We used BABS version 0.0.9 to prepare this example walkthrough. We encourage you to use the latest BABS version available on PyPI. There might be minor differences in the printed messages or generated code, however you can still follow the same steps instructed here. To check your BABS's version, you can run this command:

$ pip show babs
Name: babs
Version: x.x.x   # e.g., 0.0.9
...

Let's create a folder called babs_demo in root directory as the working directory in this example walkthrough:

$ mamba activate babs
$ mkdir -p ~/babs_demo
$ cd ~/babs_demo

Step 0: Create some testing BIDS data

We will build a container of SIMBIDS, which we can use to create some testing BIDS data. SIMBIDS will also serve as our BIDS App for processing the testing BIDS data.

$ cd ~/babs_demo
$ singularity build \
    simbids-0.0.3.sif \
    docker://pennlinc/simbids:0.0.3
Having trouble building this Singularity image?

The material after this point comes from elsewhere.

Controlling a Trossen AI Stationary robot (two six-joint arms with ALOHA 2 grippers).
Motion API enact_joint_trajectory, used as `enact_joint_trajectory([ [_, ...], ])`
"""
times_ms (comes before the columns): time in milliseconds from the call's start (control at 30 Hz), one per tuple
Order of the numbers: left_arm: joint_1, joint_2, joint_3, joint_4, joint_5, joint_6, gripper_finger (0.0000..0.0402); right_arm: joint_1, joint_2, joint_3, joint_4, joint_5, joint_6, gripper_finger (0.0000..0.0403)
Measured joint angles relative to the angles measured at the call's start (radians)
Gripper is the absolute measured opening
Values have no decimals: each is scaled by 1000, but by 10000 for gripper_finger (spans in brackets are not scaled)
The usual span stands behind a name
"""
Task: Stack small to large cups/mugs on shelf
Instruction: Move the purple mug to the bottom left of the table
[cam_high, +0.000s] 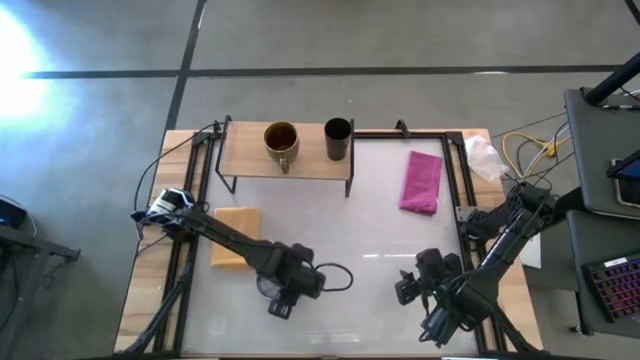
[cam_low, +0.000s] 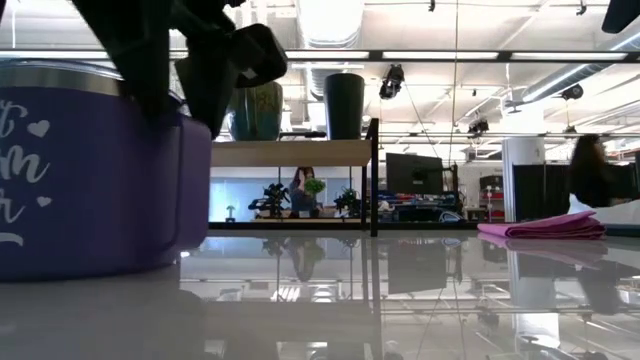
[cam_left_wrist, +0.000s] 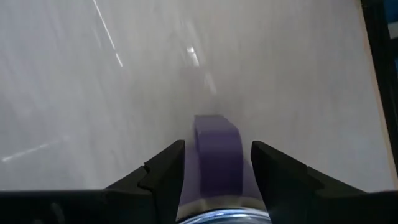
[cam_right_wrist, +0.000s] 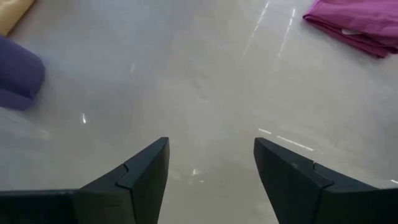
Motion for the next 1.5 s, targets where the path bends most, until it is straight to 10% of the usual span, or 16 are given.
enact_joint_trajectory([
  [467, -36, -244, -6, -26, -114, -631, 171, 0, -8, 0, -22, 36, 38, 228],
  [833, -367, -394, -130, -165, -278, -1282, 170, -45, -125, -7, -73, 58, 106, 211],
  [1233, -464, -343, -379, 96, -393, -1546, 24, -216, -83, -19, 496, 91, -321, 21],
  [1500, -463, -343, -490, 190, -518, -1732, 6, -315, 3, -19, 728, -14, -506, 11],
])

It might be because the Singularity software's version you're using is too old or new. You can check your Singularity's version via singularity --version. We've tested that these versions work fine: singularity-ce version 3.9.5 and apptainer version 1.1.8-1.el7.

Now you should see the file simbids-0.0.3.sif in the current directory. We can now use SIMBIDS to create some testing BIDS data.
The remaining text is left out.